## What the exercise asks
Lines holding the string "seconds" are the ones to copy from this listing.

## Provided material
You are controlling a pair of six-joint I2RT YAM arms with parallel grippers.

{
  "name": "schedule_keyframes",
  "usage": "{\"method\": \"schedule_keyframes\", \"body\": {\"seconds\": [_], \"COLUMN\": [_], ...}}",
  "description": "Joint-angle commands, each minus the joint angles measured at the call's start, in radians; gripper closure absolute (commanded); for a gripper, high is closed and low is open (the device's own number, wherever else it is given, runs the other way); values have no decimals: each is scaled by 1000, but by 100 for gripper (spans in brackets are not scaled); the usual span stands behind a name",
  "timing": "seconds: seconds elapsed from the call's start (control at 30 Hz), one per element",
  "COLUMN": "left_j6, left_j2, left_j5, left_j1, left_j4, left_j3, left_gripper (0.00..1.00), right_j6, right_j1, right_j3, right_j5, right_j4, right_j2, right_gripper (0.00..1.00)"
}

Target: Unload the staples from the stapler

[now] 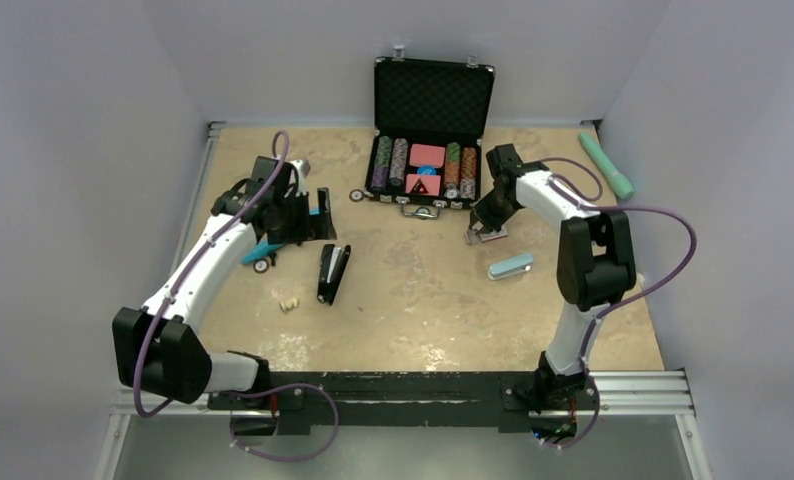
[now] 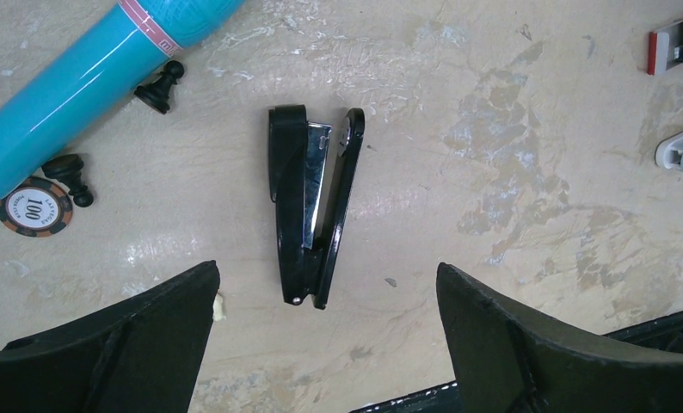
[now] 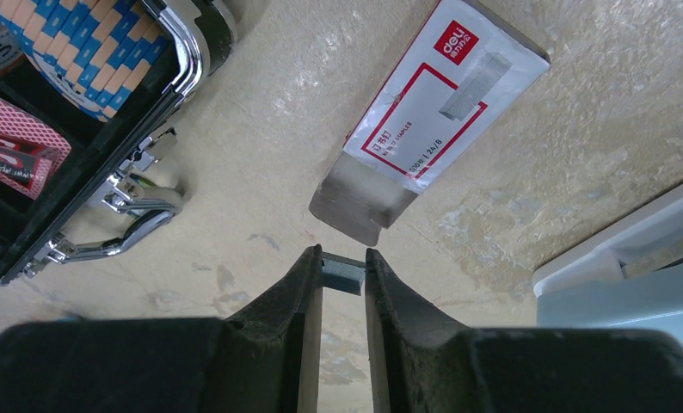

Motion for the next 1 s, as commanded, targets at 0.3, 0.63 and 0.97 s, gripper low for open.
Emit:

## Exercise output
  "usage": "{\"method\": \"schedule_keyframes\", \"body\": {\"seconds\": [_], \"COLUMN\": [_], ...}}",
  "timing": "seconds: seconds elapsed from the call's start (control at 30 Hz), one per element",

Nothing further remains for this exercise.